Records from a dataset
☆ ☆ ☆ ☆

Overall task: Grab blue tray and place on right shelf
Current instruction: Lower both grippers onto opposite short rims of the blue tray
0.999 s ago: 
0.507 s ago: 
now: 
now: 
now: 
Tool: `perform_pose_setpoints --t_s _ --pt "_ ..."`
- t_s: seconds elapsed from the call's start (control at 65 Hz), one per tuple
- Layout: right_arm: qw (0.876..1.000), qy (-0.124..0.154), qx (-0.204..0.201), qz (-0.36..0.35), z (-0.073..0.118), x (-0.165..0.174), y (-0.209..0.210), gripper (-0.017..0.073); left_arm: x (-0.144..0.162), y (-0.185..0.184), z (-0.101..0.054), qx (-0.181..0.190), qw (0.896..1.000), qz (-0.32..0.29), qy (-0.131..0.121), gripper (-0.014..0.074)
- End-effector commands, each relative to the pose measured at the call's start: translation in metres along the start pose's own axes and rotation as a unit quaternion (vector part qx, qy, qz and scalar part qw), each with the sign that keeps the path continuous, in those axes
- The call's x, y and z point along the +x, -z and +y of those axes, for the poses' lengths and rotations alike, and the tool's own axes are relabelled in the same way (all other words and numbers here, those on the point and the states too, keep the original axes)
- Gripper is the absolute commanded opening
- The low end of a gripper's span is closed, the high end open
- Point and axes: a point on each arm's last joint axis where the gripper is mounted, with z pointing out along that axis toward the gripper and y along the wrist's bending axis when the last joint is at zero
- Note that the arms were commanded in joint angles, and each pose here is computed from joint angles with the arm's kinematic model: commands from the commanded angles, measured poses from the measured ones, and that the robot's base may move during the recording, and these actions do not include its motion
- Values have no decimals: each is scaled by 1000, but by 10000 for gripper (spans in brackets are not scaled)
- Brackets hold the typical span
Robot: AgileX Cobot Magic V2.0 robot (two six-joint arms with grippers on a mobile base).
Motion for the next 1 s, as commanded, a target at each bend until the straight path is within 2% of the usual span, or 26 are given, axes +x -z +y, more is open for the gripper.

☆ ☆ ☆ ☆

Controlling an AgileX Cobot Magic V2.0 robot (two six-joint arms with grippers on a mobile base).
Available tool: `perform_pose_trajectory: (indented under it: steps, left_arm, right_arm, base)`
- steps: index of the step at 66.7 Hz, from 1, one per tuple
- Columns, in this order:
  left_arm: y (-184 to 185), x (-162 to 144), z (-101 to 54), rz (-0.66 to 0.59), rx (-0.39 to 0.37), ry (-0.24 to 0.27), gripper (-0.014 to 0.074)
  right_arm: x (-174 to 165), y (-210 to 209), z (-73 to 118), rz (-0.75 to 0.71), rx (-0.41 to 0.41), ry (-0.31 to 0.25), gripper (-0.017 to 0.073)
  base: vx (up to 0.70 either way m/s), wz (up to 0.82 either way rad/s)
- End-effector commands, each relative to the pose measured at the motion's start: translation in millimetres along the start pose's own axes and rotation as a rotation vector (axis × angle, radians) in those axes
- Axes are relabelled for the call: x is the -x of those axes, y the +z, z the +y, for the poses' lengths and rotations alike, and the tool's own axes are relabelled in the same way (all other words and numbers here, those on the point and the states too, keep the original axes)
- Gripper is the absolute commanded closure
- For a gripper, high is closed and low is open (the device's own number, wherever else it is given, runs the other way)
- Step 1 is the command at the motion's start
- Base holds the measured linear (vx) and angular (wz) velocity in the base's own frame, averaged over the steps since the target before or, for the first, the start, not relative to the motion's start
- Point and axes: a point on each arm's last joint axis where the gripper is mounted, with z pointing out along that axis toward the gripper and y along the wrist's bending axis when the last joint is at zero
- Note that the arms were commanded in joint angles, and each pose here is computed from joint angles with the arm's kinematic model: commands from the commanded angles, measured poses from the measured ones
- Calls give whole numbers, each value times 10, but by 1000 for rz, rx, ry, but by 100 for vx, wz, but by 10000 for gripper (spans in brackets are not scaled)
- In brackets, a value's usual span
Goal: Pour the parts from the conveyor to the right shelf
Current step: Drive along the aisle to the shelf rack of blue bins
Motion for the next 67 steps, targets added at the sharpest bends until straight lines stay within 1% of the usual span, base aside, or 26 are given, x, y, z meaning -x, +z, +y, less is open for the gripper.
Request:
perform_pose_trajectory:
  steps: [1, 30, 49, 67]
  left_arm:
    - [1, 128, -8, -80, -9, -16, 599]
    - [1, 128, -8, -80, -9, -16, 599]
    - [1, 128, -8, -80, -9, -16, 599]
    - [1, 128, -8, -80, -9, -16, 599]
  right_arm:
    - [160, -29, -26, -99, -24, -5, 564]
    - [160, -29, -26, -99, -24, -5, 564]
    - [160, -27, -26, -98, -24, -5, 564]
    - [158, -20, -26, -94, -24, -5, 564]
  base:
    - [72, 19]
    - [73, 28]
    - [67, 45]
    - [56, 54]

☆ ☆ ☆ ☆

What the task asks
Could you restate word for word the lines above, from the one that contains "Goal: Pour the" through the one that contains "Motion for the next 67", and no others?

Output of the exercise
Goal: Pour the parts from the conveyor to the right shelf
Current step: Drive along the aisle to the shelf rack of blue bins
Motion for the next 67 steps, targets added at the sharpest bends until straight lines stay within 1% of the usual span, base aside, or 26 are given, x, y, z meaning -x, +z, +y, less is open for the gripper.

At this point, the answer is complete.